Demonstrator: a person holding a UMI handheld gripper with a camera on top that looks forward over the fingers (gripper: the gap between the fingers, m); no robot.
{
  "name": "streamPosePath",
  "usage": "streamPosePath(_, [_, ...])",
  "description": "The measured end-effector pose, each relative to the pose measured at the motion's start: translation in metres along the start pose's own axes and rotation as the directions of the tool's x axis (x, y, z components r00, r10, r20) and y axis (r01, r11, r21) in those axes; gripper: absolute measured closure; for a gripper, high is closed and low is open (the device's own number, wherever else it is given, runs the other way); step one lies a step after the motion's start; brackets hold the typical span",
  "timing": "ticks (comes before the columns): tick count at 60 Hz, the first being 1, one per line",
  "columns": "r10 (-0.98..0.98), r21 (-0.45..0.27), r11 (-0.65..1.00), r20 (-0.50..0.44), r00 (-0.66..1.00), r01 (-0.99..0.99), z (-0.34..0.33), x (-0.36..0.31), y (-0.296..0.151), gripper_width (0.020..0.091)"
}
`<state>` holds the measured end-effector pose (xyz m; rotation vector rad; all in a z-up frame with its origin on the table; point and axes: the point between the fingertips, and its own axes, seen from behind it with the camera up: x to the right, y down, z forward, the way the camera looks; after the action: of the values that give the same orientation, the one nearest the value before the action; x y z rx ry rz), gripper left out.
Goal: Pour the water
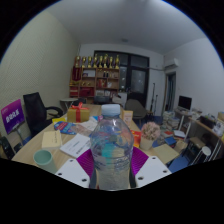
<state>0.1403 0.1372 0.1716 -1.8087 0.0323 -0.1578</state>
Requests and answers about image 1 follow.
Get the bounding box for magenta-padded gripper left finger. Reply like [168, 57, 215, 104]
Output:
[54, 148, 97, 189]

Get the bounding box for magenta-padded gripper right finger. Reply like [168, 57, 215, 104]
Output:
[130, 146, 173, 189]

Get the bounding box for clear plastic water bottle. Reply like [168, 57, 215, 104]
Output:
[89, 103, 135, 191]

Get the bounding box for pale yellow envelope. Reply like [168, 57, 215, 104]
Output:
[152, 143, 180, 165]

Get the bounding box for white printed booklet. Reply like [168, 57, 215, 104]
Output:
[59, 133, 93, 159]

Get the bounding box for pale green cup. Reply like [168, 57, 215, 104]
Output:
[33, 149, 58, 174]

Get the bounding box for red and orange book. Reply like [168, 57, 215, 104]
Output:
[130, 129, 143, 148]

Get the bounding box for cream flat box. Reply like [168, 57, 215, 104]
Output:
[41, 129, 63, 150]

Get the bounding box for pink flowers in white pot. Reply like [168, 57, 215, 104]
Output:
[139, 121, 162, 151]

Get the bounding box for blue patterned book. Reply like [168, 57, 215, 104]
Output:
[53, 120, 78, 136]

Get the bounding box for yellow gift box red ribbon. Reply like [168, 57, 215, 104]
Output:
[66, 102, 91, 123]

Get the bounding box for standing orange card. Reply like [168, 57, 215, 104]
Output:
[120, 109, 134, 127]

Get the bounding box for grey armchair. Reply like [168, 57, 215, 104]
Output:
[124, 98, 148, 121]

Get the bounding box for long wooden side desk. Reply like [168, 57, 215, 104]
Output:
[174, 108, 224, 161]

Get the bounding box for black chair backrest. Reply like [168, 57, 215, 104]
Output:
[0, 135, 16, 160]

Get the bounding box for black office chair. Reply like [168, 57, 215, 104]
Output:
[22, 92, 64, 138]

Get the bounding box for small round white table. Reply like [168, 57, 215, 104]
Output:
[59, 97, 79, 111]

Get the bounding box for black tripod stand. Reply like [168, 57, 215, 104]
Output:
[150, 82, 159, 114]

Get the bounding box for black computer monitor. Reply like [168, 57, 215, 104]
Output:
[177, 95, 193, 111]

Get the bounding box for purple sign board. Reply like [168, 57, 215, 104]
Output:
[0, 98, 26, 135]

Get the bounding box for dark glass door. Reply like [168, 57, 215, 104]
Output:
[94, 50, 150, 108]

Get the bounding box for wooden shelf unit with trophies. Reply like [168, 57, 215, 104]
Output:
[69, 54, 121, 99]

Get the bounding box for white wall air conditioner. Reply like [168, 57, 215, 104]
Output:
##############################
**Assignment**
Return only and exactly the lines from the one that contains "Get the bounding box for dark" through the final line of the material above.

**Solution to this problem**
Get the bounding box for dark glass door. Reply like [168, 57, 215, 104]
Output:
[94, 50, 150, 108]

Get the bounding box for wooden shelf unit with trophies. Reply like [168, 57, 215, 104]
Output:
[69, 54, 121, 99]

Get the bounding box for white wall air conditioner. Reply like [168, 57, 215, 104]
Output:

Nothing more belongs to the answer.